WHAT NEEDS TO BE DONE |
In full and without change, repeat the records shown below.

MATERIAL FOR THIS EXERCISE |
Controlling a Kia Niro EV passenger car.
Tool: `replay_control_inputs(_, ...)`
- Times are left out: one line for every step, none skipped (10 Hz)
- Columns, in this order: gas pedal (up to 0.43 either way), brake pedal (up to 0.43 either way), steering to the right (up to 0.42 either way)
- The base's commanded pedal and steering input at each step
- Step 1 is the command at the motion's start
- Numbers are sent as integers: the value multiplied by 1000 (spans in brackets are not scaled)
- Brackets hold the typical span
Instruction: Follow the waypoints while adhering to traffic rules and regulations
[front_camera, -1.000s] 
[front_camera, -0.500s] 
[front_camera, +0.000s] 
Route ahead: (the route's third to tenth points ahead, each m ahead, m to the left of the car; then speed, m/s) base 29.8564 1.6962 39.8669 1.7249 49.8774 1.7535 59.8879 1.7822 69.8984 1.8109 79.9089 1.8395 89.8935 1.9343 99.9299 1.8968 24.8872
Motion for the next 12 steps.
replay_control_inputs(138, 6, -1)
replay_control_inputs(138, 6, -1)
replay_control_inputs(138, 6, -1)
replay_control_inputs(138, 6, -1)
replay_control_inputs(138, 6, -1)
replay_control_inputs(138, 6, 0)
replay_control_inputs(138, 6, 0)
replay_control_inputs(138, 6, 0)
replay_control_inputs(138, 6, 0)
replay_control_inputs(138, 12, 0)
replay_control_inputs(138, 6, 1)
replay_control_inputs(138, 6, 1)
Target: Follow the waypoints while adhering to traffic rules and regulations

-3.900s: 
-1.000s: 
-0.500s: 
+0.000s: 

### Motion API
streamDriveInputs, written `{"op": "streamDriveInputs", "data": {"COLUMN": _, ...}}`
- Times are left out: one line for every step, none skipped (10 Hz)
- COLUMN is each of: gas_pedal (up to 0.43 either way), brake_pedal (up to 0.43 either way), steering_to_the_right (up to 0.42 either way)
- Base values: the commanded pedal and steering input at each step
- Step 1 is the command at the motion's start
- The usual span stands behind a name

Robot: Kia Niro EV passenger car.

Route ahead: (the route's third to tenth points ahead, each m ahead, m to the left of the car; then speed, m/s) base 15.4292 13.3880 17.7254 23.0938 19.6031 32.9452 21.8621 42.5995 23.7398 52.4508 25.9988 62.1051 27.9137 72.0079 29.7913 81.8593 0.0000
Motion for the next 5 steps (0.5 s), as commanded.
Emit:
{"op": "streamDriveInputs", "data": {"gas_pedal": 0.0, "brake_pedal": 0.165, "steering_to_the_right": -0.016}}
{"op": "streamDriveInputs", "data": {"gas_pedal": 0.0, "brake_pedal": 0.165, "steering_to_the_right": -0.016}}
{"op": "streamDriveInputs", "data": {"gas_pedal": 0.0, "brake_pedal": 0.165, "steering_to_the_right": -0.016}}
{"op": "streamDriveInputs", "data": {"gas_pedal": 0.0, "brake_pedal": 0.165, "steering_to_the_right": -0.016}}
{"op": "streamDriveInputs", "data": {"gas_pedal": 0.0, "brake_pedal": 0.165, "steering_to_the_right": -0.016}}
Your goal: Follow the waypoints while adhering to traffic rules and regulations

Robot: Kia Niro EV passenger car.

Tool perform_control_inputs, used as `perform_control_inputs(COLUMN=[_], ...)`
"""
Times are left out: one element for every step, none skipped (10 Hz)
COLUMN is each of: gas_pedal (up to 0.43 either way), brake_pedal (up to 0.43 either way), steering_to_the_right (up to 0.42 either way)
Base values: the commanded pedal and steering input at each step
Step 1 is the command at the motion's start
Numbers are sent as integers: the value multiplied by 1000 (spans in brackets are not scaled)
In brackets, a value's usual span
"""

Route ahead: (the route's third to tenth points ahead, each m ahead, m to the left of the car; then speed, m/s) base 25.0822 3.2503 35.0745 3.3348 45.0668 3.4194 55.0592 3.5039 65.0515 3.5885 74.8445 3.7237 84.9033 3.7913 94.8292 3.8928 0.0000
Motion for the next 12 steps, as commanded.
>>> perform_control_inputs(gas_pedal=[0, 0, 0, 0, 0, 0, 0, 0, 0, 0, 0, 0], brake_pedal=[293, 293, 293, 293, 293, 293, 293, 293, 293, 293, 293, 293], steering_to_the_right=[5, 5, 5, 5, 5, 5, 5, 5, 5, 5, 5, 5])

EXPECTED ANSWER |
Controlling a Kia Niro EV passenger car.
Tool: `replay_control_inputs(_, ...)`
- Times are left out: one line for every step, none skipped (10 Hz)
- Columns, in this order: gas pedal (up to 0.43 either way), brake pedal (up to 0.43 either way), steering to the right (up to 0.42 either way)
- The base's commanded pedal and steering input at each step
- Step 1 is the command at the motion's start
- Numbers are sent as integers: the value multiplied by 1000 (spans in brackets are not scaled)
- Brackets hold the typical span
Instruction: Follow the waypoints while adhering to traffic rules and regulations
[front_camera, -1.000s] 
[front_camera, -0.500s] 
[front_camera, +0.000s] 
Route ahead: (the route's third to tenth points ahead, each m ahead, m to the left of the car; then speed, m/s) base 29.8564 1.6962 39.8669 1.7249 49.8774 1.7535 59.8879 1.7822 69.8984 1.8109 79.9089 1.8395 89.8935 1.9343 99.9299 1.8968 24.8872
Motion for the next 12 steps.
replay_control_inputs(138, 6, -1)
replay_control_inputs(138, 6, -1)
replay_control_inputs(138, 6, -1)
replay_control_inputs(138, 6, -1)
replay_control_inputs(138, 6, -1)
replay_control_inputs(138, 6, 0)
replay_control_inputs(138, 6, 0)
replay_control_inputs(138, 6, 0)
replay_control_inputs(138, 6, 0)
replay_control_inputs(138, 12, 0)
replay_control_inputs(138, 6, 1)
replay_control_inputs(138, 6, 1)
Target: Follow the waypoints while adhering to traffic rules and regulations

-3.900s: 
-1.000s: 
-0.500s: 
+0.000s: 

### Motion API
streamDriveInputs, written `{"op": "streamDriveInputs", "data": {"COLUMN": _, ...}}`
- Times are left out: one line for every step, none skipped (10 Hz)
- COLUMN is each of: gas_pedal (up to 0.43 either way), brake_pedal (up to 0.43 either way), steering_to_the_right (up to 0.42 either way)
- Base values: the commanded pedal and steering input at each step
- Step 1 is the command at the motion's start
- The usual span stands behind a name

Robot: Kia Niro EV passenger car.

Route ahead: (the route's third to tenth points ahead, each m ahead, m to the left of the car; then speed, m/s) base 15.4292 13.3880 17.7254 23.0938 19.6031 32.9452 21.8621 42.5995 23.7398 52.4508 25.9988 62.1051 27.9137 72.0079 29.7913 81.8593 0.0000
Motion for the next 5 steps (0.5 s), as commanded.
Emit:
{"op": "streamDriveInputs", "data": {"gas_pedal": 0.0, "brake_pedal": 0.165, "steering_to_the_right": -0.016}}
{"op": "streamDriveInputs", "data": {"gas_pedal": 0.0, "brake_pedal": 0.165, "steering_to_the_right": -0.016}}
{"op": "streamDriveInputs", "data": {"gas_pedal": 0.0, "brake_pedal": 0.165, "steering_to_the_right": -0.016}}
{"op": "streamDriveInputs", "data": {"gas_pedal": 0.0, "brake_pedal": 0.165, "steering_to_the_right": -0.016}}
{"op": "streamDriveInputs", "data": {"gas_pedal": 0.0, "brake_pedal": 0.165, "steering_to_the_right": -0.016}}
Your goal: Follow the waypoints while adhering to traffic rules and regulations

Robot: Kia Niro EV passenger car.

Tool perform_control_inputs, used as `perform_control_inputs(COLUMN=[_], ...)`
"""
Times are left out: one element for every step, none skipped (10 Hz)
COLUMN is each of: gas_pedal (up to 0.43 either way), brake_pedal (up to 0.43 either way), steering_to_the_right (up to 0.42 either way)
Base values: the commanded pedal and steering input at each step
Step 1 is the command at the motion's start
Numbers are sent as integers: the value multiplied by 1000 (spans in brackets are not scaled)
In brackets, a value's usual span
"""

Route ahead: (the route's third to tenth points ahead, each m ahead, m to the left of the car; then speed, m/s) base 25.0822 3.2503 35.0745 3.3348 45.0668 3.4194 55.0592 3.5039 65.0515 3.5885 74.8445 3.7237 84.9033 3.7913 94.8292 3.8928 0.0000
Motion for the next 12 steps, as commanded.
>>> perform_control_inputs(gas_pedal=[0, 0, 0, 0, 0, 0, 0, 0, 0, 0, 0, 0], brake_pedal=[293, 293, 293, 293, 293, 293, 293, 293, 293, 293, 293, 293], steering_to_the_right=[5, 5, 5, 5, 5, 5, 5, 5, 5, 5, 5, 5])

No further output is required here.